What to produce:
Check every line below for the word "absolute" and show those that hold it.
· · · ·
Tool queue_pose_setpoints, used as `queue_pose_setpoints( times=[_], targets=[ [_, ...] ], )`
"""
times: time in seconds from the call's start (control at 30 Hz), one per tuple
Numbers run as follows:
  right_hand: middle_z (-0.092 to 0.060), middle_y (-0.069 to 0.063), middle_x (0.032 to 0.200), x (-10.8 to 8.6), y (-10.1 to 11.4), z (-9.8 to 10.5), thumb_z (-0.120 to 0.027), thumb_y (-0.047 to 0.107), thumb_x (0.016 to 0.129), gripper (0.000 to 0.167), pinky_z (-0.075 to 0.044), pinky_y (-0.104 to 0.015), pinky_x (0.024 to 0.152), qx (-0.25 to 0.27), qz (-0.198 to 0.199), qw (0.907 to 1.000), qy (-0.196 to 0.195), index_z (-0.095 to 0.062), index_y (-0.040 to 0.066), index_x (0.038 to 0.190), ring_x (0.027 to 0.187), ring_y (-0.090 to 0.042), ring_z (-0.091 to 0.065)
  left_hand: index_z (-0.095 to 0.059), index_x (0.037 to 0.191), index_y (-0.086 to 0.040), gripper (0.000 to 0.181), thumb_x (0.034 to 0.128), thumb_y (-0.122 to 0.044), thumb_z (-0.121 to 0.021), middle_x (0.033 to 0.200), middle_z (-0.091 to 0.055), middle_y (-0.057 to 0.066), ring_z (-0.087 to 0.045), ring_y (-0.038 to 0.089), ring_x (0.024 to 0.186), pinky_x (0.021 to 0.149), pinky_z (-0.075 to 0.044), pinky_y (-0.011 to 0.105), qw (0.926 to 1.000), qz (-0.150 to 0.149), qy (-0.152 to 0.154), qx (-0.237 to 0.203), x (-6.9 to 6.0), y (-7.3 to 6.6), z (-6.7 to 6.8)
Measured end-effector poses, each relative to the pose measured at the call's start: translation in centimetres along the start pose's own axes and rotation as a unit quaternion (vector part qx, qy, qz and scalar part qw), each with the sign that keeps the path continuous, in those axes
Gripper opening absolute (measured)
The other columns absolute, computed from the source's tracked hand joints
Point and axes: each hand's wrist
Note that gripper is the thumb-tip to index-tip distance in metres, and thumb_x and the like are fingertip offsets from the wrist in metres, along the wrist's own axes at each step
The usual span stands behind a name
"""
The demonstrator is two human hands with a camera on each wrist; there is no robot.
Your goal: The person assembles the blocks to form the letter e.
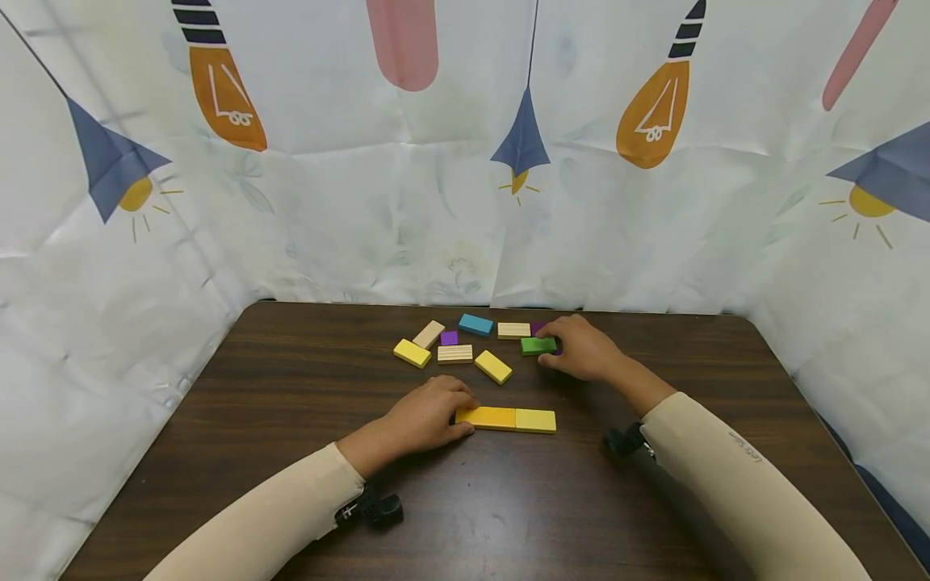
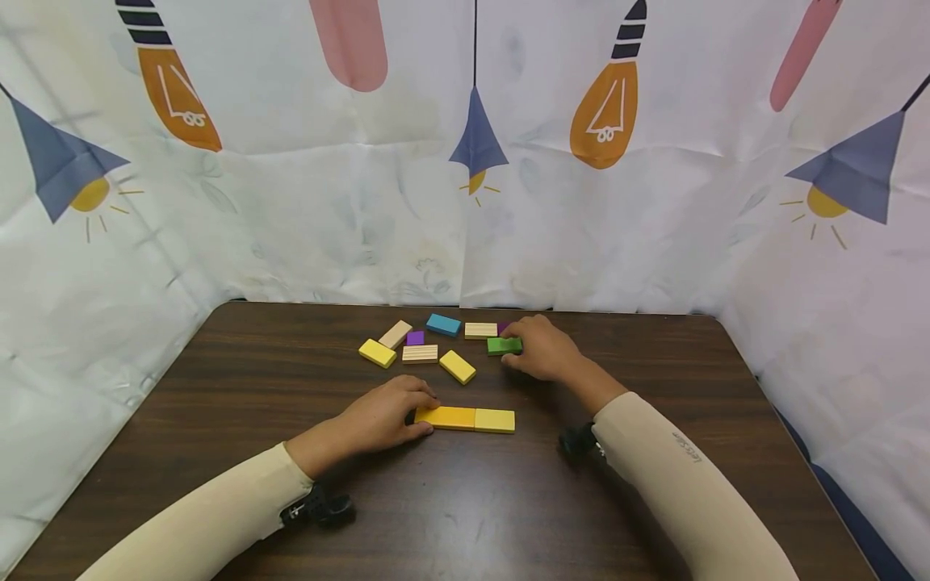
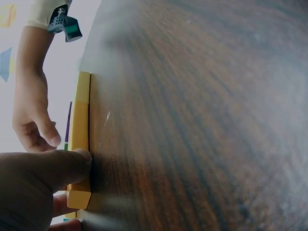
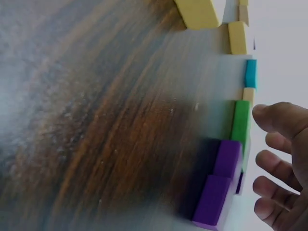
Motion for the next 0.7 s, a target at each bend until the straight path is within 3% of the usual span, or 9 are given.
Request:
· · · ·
Solution:
Gripper opening absolute (measured)
The other columns absolute, computed from the source's tracked hand joints

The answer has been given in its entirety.